Em manifesto aos parlamentares, presidente José Roberto Tadros dimensiona impacto nos postos de trabalho e denuncia concorrência desleal contra o varejo brasileiro
A Confederação Nacional do Comércio de Bens, Serviços e Turismo (CNC) encaminhou, nesta quarta (12), a deputados e senadores, um manifesto formal solicitando a rejeição integral da Medida Provisória nº 1.357/2026. O documento, assinado pelo presidente do Sistema CNC-Sesc-Senac, José Roberto Tadros, adverte que a permanência da alíquota zero do Imposto de Importação para compras internacionais de até US$ 50 reabre um cenário grave de concorrência desleal, fragilizando a atividade econômica interna e a geração de empregos formais no Brasil.
Na Carta Circular protocolada no Legislativo, Tadros ressalta que a apreciação da matéria pelos congressistas não pode se limitar ao valor da mercadoria na tela do consumidor, mas deve considerar o impacto sistêmico em quem produz e comercializa dentro do território nacional.
“A redução de tributos sobre importações deve ser avaliada com cautela, considerando seus efeitos em empresas que geram empregos, realizam investimentos e cumprem as obrigações tributárias, trabalhistas, regulatórias e consumeristas brasileiras”, destaca o presidente da CNC na mensagem aos parlamentares. Confira a carta na íntegra, ao final do texto.
A manifestação é subsidiada por dados do relatório técnico-econômico da Gerência de Economia e Análise de Dados da CNC (Geade). O levantamento comparou a tributação aplicada no regime geral — pago pelas empresas sediadas no País — frente ao regime de remessas internacionais.
Quantificando o risco
Considerando os 22 produtos mais importados, a carga tributária média suportada pelo mercado nacional é de 76,48%, enquanto nas plataformas do Remessa Conforme a carga fixou-se em 25%, revelando uma disparidade recorrente de 51,48 pontos percentuais em prejuízo do setor produtivo brasileiro. Em itens representativos como consoles de videogame e calçados esportivos, a diferença tributária chega a 62,2 e 59,2 pontos percentuais, respectivamente.

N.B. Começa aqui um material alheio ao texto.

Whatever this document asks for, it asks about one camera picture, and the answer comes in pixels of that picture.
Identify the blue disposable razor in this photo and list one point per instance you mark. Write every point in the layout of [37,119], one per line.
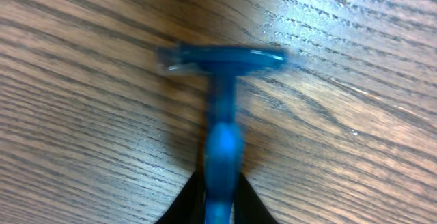
[224,146]

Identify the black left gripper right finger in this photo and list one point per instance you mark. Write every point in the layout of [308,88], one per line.
[248,207]

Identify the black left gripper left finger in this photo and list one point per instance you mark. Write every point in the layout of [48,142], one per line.
[188,206]

O estudo comprova ainda a efetividade da cobrança do imposto no período anterior: a mitigação da assimetria fiscal impulsionou o faturamento do varejo em cerca de R$ 3 bilhões por mês e estimou o potencial de criação de 98,9 mil empregos formais entre agosto de 2024 e dezembro de 2025. Destaque para os segmentos de tecidos, vestuário e calçados (+2,8 mil postos/mês) e artigos de uso pessoal e doméstico (+3 mil postos/mês), sem qualquer registro de pressão inflacionária repassada ao consumidor.
Ação no STF
A ofensiva legislativa soma-se à atuação jurídica da Confederação, que já protocolou no Supremo Tribunal Federal a Ação Direta de Inconstitucionalidade (ADI 7.974) contra a MP 1.357/2026 e a Portaria MF 1.342/2026. A entidade aponta vício de inconstitucionalidade formal por falta de urgência e alerta que a isenção estimula fraudes de subfaturamento e fracionamento artificial de remessas.
Com a tramitação da matéria na comissão mista do Congresso Nacional, a CNC reforça o apelo aos líderes partidários e parlamentares para que votem pela rejeição da Medida Provisória, restabelecendo a neutralidade fiscal e a proteção do mercado de trabalho nacional.